**EXERCISE PROMPT:**
Retype the full set of data, character for character.

**GIVEN INFORMATION:**
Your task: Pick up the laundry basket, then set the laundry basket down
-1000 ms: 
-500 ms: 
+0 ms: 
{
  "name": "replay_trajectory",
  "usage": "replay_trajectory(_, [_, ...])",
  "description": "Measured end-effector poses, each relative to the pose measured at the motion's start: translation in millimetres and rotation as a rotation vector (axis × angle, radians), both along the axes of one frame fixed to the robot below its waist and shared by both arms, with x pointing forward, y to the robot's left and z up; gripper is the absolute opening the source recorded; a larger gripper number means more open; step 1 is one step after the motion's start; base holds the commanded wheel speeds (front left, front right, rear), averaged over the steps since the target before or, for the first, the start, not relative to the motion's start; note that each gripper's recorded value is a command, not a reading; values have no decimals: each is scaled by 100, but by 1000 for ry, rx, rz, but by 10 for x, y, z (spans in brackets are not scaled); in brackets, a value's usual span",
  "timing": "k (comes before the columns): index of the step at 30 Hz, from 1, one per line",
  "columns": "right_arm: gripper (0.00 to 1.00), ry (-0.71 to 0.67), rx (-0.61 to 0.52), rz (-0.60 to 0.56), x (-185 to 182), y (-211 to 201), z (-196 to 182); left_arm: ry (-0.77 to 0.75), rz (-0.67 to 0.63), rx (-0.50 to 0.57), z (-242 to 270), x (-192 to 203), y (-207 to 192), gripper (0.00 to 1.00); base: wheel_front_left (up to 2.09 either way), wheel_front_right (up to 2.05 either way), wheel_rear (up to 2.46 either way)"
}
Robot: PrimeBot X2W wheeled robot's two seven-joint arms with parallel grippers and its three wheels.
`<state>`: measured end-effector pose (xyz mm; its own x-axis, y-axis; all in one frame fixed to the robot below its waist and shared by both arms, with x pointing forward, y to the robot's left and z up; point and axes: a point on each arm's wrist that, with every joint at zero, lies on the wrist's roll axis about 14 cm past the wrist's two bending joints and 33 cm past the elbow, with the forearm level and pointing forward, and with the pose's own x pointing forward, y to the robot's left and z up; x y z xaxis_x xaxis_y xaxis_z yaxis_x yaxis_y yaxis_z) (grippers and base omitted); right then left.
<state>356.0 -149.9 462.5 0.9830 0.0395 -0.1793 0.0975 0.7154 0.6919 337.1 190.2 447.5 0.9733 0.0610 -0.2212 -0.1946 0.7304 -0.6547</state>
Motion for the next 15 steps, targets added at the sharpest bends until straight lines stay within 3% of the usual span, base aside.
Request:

**RESPONSE TO THE EXERCISE:**
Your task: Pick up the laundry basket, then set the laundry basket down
-1000 ms: 
-500 ms: 
+0 ms: 
{
  "name": "replay_trajectory",
  "usage": "replay_trajectory(_, [_, ...])",
  "description": "Measured end-effector poses, each relative to the pose measured at the motion's start: translation in millimetres and rotation as a rotation vector (axis × angle, radians), both along the axes of one frame fixed to the robot below its waist and shared by both arms, with x pointing forward, y to the robot's left and z up; gripper is the absolute opening the source recorded; a larger gripper number means more open; step 1 is one step after the motion's start; base holds the commanded wheel speeds (front left, front right, rear), averaged over the steps since the target before or, for the first, the start, not relative to the motion's start; note that each gripper's recorded value is a command, not a reading; values have no decimals: each is scaled by 100, but by 1000 for ry, rx, rz, but by 10 for x, y, z (spans in brackets are not scaled); in brackets, a value's usual span",
  "timing": "k (comes before the columns): index of the step at 30 Hz, from 1, one per line",
  "columns": "right_arm: gripper (0.00 to 1.00), ry (-0.71 to 0.67), rx (-0.61 to 0.52), rz (-0.60 to 0.56), x (-185 to 182), y (-211 to 201), z (-196 to 182); left_arm: ry (-0.77 to 0.75), rz (-0.67 to 0.63), rx (-0.50 to 0.57), z (-242 to 270), x (-192 to 203), y (-207 to 192), gripper (0.00 to 1.00); base: wheel_front_left (up to 2.09 either way), wheel_front_right (up to 2.05 either way), wheel_rear (up to 2.46 either way)"
}
Robot: PrimeBot X2W wheeled robot's two seven-joint arms with parallel grippers and its three wheels.
`<state>`: measured end-effector pose (xyz mm; its own x-axis, y-axis; all in one frame fixed to the robot below its waist and shared by both arms, with x pointing forward, y to the robot's left and z up; point and axes: a point on each arm's wrist that, with every joint at zero, lies on the wrist's roll axis about 14 cm past the wrist's two bending joints and 33 cm past the elbow, with the forearm level and pointing forward, and with the pose's own x pointing forward, y to the robot's left and z up; x y z xaxis_x xaxis_y xaxis_z yaxis_x yaxis_y yaxis_z) (grippers and base omitted); right then left.
<state>356.0 -149.9 462.5 0.9830 0.0395 -0.1793 0.0975 0.7154 0.6919 337.1 190.2 447.5 0.9733 0.0610 -0.2212 -0.1946 0.7304 -0.6547</state>
Motion for the next 15 steps, targets added at the sharpest bends until straight lines stay within 3% of the usual span, base aside.
Request:

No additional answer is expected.